Problem description - Below this sentence is a listing; return exactly its lines from the one with "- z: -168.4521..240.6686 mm" to the one with "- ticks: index", both kept, and nothing more.

○ ○ ○ ○ ○ ○ ○

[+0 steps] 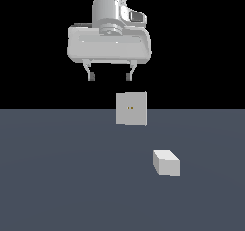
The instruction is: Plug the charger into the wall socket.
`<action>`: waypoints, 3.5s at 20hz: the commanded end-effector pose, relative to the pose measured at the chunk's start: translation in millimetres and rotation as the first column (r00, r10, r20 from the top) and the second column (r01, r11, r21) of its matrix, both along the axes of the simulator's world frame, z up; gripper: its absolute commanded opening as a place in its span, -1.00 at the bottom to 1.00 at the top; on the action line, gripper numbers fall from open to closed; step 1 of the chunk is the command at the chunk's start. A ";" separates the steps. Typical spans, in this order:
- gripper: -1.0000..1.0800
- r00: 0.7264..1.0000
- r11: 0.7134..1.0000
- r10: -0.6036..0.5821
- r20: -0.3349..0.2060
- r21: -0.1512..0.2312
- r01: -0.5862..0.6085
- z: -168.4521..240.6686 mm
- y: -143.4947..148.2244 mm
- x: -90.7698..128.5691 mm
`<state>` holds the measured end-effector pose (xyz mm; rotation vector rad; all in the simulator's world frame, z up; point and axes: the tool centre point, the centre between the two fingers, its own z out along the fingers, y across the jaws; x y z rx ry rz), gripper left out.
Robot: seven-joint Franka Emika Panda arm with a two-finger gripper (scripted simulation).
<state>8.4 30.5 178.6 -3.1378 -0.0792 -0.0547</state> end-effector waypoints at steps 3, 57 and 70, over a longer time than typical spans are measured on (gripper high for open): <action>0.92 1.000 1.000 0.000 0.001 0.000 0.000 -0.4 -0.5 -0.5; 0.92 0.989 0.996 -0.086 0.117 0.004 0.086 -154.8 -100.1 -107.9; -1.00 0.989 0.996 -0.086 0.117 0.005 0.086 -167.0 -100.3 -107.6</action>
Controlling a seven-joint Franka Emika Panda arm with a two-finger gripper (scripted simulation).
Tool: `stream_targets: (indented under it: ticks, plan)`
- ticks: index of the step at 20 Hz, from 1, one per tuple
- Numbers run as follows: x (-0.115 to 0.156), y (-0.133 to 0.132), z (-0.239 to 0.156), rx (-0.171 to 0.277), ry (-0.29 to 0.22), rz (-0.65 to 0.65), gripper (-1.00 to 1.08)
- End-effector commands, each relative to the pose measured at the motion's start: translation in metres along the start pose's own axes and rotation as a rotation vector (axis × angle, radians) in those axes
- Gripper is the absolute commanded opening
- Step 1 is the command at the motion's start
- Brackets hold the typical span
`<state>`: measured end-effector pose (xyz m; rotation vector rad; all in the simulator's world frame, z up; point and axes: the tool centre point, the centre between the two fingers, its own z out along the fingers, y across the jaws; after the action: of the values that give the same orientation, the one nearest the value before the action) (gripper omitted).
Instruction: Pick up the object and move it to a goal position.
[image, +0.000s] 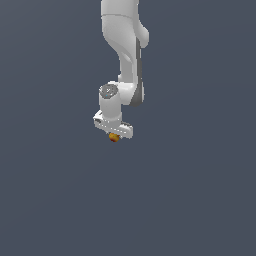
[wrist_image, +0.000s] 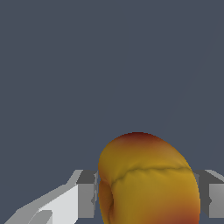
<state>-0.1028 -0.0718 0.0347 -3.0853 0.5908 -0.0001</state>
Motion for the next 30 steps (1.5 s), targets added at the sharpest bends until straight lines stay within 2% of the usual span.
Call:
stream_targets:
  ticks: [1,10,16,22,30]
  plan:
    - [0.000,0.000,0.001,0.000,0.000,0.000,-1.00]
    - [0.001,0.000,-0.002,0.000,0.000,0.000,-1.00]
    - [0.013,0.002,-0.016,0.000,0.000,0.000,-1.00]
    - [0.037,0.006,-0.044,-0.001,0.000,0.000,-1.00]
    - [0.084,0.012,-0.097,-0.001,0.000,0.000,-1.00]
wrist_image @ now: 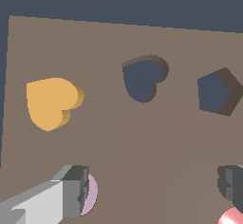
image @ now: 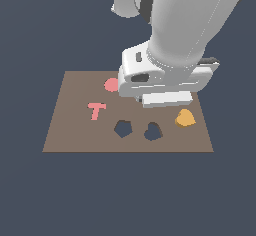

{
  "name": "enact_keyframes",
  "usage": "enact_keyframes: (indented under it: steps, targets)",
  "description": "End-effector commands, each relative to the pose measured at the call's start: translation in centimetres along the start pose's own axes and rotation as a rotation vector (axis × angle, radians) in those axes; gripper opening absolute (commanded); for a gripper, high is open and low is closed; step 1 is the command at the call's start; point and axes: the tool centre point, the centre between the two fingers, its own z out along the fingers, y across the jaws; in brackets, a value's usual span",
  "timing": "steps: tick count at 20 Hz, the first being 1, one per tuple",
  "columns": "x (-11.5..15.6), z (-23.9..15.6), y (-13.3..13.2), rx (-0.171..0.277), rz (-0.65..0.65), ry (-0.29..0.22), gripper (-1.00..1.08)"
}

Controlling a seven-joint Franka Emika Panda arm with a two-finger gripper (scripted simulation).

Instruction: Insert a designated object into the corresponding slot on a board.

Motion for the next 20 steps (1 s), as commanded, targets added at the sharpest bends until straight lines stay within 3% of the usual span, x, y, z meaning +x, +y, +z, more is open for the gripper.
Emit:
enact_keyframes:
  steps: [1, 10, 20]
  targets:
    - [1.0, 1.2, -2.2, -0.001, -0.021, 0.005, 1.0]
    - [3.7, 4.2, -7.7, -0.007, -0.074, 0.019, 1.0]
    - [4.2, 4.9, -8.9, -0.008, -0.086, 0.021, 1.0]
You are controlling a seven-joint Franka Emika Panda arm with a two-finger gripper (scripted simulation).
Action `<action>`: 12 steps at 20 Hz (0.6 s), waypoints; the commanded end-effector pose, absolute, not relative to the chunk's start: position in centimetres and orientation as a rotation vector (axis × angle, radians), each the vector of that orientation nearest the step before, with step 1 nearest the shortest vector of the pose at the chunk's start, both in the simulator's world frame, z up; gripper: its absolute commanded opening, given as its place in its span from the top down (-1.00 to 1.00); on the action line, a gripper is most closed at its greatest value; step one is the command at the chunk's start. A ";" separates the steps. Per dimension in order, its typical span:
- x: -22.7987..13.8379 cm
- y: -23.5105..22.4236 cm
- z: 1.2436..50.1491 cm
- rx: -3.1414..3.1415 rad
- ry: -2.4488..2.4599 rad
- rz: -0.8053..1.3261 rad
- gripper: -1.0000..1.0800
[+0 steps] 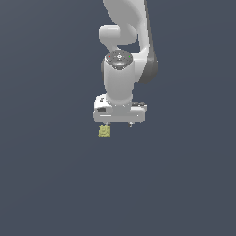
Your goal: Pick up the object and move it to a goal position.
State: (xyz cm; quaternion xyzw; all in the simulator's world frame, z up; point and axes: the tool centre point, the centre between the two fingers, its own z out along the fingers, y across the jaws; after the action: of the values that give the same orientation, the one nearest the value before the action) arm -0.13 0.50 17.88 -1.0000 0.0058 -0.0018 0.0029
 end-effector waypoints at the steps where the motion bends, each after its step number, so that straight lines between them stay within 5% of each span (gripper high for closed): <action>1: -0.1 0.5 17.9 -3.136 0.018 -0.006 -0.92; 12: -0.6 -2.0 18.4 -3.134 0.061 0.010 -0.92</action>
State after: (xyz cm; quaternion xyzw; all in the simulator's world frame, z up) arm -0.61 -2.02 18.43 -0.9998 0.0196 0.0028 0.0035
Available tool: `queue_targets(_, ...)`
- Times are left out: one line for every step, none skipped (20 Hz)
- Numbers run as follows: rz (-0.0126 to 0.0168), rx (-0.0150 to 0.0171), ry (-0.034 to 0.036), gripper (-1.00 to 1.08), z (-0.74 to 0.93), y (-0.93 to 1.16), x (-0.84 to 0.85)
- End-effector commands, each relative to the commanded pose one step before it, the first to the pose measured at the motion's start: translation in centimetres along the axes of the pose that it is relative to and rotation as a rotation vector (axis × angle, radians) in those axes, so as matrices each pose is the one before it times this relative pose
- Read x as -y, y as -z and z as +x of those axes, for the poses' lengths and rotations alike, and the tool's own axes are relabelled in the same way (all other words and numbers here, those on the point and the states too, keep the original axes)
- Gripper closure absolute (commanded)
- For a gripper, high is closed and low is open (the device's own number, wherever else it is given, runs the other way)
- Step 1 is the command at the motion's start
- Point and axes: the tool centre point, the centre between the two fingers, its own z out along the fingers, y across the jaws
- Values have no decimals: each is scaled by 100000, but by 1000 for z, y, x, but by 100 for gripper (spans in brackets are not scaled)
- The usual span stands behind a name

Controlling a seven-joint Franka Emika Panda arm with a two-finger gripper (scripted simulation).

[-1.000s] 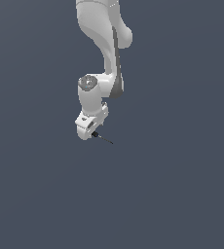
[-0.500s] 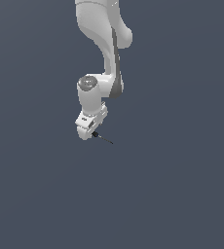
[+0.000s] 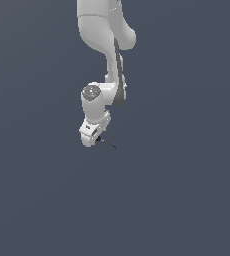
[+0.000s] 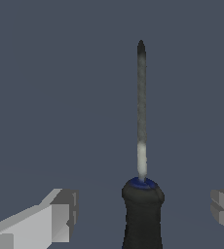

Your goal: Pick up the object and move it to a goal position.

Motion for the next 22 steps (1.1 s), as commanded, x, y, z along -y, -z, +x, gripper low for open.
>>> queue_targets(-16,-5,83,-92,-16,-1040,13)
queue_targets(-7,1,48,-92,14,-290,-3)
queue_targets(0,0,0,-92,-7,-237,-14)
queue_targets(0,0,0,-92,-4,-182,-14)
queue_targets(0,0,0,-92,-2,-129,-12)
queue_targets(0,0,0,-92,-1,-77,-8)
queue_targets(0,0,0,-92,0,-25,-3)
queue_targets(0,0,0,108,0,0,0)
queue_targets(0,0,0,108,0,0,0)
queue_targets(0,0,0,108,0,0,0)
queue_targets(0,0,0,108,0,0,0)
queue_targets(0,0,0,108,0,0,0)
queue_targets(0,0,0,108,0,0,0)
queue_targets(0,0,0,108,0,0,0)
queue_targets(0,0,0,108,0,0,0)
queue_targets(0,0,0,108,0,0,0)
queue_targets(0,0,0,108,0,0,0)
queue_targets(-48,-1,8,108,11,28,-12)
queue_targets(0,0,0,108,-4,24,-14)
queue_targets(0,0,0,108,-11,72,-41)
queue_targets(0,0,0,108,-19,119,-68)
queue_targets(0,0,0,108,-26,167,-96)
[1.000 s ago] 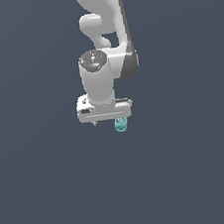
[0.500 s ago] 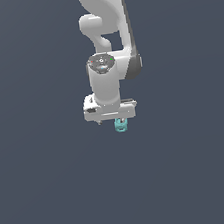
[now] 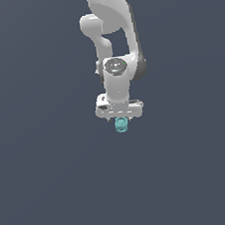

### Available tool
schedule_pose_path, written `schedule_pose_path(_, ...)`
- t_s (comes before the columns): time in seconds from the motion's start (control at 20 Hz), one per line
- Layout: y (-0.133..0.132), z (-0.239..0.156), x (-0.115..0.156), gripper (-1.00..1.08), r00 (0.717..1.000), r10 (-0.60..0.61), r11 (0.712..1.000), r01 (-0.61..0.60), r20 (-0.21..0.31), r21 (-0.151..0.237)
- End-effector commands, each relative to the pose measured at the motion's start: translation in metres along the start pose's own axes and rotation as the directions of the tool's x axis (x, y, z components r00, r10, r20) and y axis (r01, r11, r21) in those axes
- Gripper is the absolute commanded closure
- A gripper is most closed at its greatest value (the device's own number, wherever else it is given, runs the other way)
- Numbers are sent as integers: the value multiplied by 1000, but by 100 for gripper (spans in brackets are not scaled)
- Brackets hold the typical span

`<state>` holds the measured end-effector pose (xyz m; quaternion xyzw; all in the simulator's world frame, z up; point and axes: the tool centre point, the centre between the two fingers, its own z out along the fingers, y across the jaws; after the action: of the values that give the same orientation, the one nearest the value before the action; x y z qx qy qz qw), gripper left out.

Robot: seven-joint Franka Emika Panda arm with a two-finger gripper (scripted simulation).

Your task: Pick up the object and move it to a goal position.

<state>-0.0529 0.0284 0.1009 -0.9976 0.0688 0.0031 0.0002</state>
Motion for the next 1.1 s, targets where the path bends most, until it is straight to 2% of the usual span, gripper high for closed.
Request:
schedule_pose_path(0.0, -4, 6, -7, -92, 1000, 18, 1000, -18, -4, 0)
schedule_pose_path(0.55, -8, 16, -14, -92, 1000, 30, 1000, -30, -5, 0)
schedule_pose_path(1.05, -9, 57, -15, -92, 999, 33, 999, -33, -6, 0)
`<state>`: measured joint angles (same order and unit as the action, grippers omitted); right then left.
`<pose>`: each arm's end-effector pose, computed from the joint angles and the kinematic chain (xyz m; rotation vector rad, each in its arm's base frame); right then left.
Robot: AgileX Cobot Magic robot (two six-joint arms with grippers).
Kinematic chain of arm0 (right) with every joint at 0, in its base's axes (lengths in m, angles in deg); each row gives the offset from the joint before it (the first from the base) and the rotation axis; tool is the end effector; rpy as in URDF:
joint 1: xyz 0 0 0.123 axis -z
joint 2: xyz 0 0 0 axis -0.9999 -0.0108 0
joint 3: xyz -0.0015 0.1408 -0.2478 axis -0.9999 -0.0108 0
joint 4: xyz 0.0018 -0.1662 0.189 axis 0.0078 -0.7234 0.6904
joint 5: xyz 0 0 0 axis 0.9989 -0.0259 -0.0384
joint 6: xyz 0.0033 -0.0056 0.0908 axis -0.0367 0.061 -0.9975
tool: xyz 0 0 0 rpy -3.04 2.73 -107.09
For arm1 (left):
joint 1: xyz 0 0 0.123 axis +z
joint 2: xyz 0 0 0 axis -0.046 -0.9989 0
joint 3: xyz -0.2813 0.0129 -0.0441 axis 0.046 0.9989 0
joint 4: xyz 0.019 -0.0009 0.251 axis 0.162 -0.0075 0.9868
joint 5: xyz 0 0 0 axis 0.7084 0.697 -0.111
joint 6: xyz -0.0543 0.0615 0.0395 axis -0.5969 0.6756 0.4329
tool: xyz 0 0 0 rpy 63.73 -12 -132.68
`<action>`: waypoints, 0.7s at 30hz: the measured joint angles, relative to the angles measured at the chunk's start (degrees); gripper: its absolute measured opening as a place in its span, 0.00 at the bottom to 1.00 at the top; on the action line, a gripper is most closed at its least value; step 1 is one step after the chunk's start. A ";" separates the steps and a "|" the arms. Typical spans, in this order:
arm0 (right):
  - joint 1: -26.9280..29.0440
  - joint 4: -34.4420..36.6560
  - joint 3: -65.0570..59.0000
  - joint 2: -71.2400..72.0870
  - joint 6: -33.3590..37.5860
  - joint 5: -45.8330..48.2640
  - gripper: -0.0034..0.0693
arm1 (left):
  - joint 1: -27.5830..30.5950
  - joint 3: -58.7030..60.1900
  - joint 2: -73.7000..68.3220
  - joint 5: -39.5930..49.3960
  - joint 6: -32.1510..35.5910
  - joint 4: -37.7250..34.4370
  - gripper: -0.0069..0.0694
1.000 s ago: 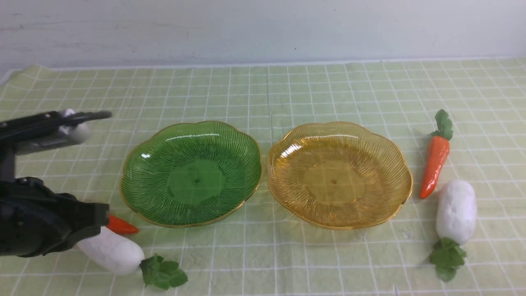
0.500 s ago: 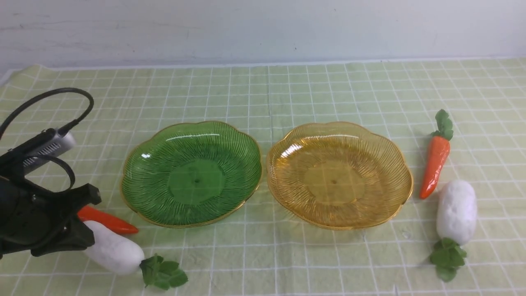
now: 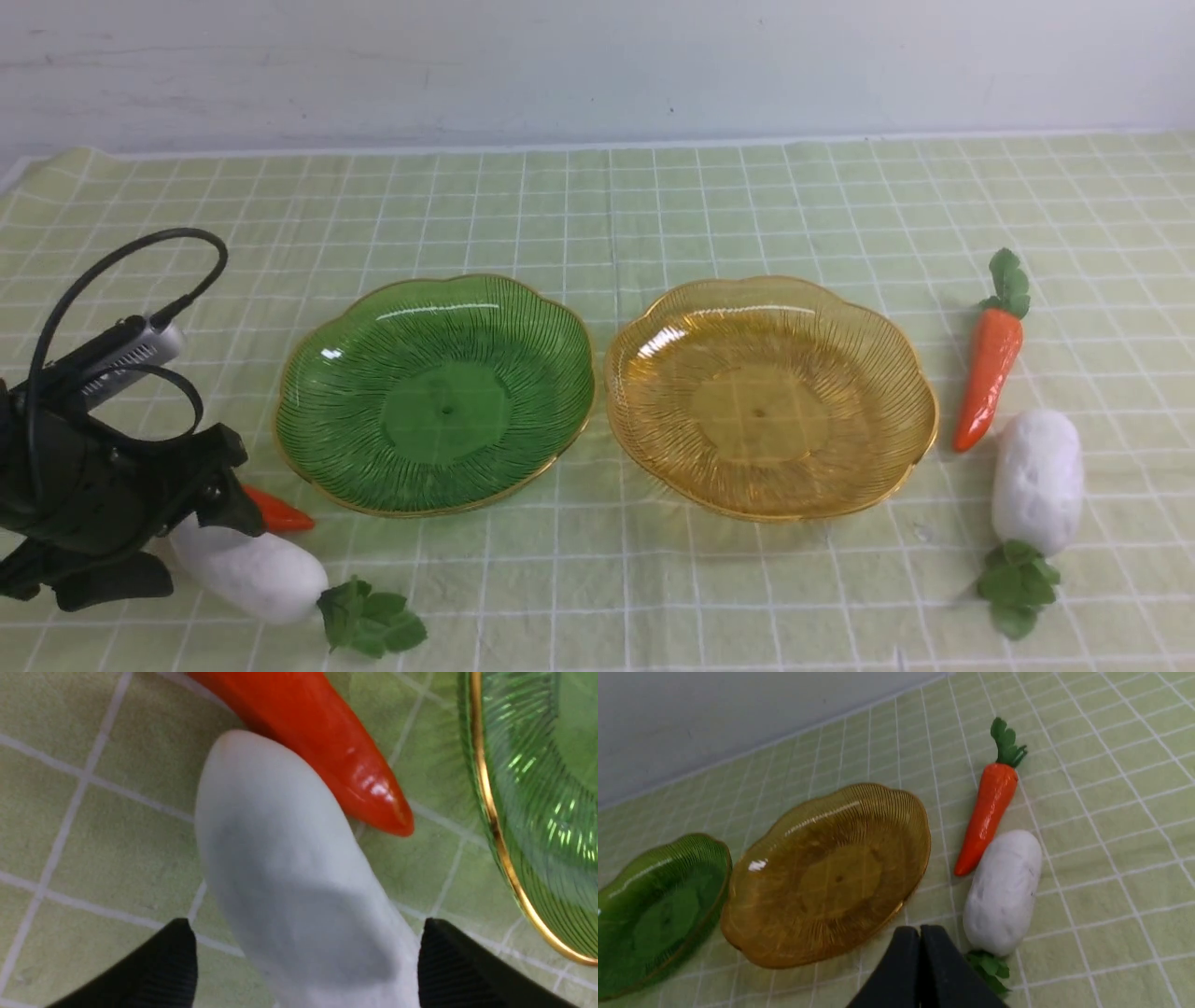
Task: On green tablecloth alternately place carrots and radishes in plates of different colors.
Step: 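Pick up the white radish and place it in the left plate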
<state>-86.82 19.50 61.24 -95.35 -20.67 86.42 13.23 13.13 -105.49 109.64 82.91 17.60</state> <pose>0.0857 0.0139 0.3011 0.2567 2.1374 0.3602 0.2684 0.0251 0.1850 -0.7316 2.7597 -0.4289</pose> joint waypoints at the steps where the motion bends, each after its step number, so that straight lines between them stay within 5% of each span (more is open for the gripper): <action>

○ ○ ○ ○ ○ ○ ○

Problem solution -
- z: -168.4521..240.6686 mm
- y: -143.4947..148.2244 mm
- x: -90.7698..128.5691 mm
`<state>` holds the measured end-effector pose (xyz mm; rotation vector rad; all in the simulator's world frame, z up; point and axes: the tool centre point, the centre between the two fingers, its own z out along the fingers, y across the jaws; x y z rx ry rz), gripper left out.
Robot: seven-joint Franka Emika Panda arm with a two-finger gripper (scripted simulation).
<state>8.4 30.5 178.6 -3.1378 -0.0792 -0.0547</state> end-effector waypoints at steps 3, 57 and 70, over a longer time than typical spans are measured on (gripper high for open): <action>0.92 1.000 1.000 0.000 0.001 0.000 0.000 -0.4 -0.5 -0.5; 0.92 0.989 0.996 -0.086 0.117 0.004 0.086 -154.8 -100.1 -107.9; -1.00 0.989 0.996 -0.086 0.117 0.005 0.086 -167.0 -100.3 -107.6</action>
Controlling a seven-joint Franka Emika Panda arm with a two-finger gripper (scripted simulation).
Tool: `stream_targets: (indented under it: ticks, plan)`
- ticks: index of the step at 20 Hz, from 1, one per tuple

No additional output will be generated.